(Stored records)
↓↓↓

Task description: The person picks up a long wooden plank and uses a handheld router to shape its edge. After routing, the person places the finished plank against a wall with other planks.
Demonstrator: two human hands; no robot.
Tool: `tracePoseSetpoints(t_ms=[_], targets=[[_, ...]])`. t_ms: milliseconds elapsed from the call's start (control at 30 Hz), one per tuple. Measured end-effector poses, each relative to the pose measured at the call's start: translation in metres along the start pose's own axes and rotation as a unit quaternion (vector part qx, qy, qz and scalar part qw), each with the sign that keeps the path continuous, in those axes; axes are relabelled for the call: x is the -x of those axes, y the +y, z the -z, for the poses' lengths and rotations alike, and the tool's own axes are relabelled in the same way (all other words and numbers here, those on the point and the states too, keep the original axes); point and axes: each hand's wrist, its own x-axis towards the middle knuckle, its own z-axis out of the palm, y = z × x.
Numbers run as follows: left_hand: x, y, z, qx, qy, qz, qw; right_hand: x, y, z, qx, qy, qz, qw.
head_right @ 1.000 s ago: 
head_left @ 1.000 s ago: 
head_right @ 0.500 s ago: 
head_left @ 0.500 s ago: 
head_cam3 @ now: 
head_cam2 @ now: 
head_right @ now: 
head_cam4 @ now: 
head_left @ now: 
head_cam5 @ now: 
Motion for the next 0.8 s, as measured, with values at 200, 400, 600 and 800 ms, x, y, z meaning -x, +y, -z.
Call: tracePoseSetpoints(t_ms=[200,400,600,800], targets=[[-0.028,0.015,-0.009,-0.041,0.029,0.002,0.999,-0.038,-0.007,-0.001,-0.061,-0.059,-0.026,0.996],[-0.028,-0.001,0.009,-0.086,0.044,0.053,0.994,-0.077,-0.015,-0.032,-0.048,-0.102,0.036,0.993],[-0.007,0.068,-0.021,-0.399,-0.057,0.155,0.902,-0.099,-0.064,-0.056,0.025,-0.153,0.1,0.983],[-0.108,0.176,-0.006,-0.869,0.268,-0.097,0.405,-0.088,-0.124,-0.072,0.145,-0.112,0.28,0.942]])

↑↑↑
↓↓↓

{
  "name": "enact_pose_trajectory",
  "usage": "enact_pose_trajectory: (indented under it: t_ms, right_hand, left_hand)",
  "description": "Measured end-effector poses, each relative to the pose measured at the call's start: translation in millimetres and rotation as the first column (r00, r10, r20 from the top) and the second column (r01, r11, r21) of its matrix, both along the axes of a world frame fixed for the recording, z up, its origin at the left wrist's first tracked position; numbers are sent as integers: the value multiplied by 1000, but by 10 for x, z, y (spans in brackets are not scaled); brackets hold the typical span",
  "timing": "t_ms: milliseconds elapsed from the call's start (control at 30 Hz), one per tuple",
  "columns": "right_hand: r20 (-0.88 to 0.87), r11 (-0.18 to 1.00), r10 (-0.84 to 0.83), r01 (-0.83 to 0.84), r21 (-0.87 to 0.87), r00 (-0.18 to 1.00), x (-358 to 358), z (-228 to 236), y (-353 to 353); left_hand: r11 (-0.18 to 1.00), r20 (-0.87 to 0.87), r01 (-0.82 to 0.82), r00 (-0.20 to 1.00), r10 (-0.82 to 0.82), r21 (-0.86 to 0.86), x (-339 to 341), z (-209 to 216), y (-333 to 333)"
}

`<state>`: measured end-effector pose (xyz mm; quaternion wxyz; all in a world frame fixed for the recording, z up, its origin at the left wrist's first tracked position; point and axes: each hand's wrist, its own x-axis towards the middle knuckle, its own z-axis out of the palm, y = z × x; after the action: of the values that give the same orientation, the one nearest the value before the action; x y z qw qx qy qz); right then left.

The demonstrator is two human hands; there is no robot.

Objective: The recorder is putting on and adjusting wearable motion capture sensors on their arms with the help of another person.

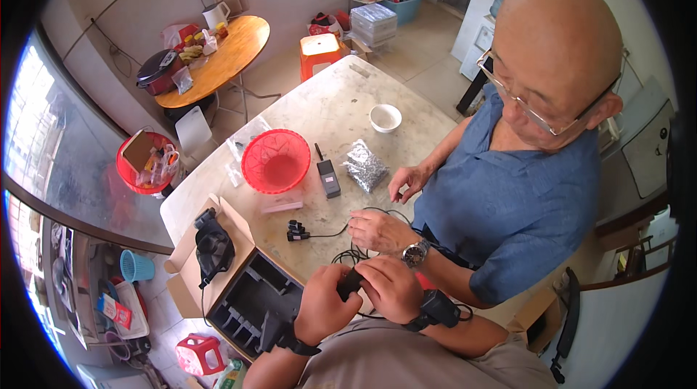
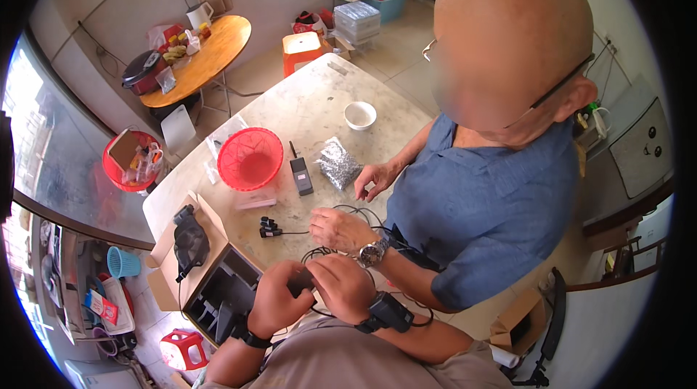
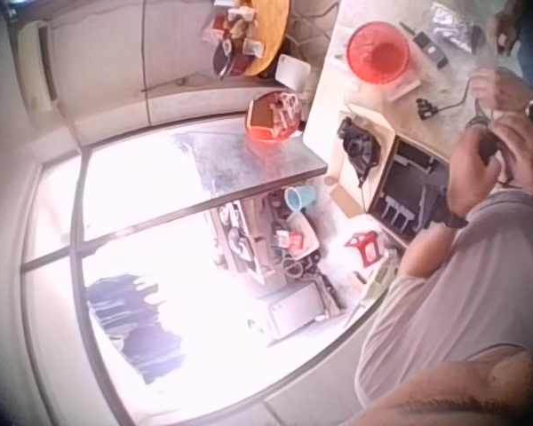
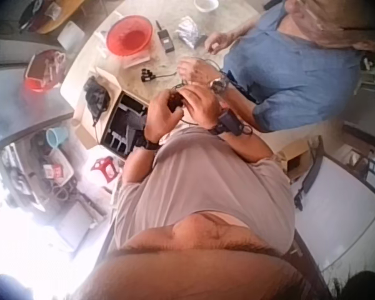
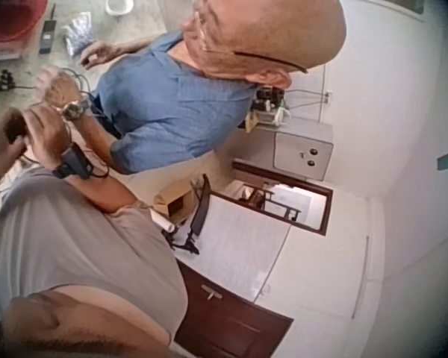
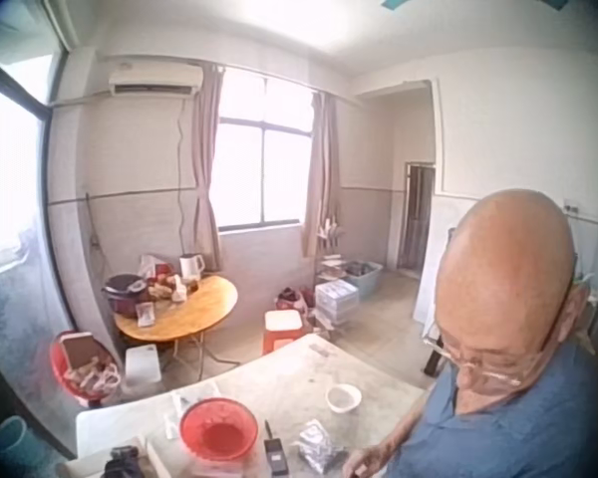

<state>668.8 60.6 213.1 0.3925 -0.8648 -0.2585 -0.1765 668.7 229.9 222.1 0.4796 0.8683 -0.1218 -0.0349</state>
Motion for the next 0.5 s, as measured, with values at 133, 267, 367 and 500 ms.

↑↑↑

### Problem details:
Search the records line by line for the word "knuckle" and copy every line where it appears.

### Written response:
Tool: `tracePoseSetpoints(t_ms=[_], targets=[[_, ...]])`. t_ms: milliseconds elapsed from the call's start (control at 30 Hz), one per tuple. Measured end-effector poses, each relative to the pose measured at the call's start: translation in metres along the start pose's own axes and rotation as a unit quaternion (vector part qx, qy, qz and scalar part qw), each with the sign that keeps the path continuous, in those axes; axes are relabelled for the call: x is the -x of those axes, y the +y, z the -z, for the poses' lengths and rotations alike, and the tool's own axes are relabelled in the same way (all other words and numbers here, those on the point and the states too, keep the original axes); point and axes: each hand's wrist, its own x-axis towards the middle knuckle, its own z-axis out of the palm, y = z × x.
`<state>`: measured end-effector pose (xyz mm; quaternion wxyz; all in a world frame fixed for the recording, z up, its origin at the left wrist's first tracked position; point and axes: each hand's wrist, its own x-axis towards the middle knuckle, its own z-axis out of the palm, y = z × x; after the action: of the values that give the same orientation, the one nearest the value before the action; x y z qw qx qy qz); right then left.

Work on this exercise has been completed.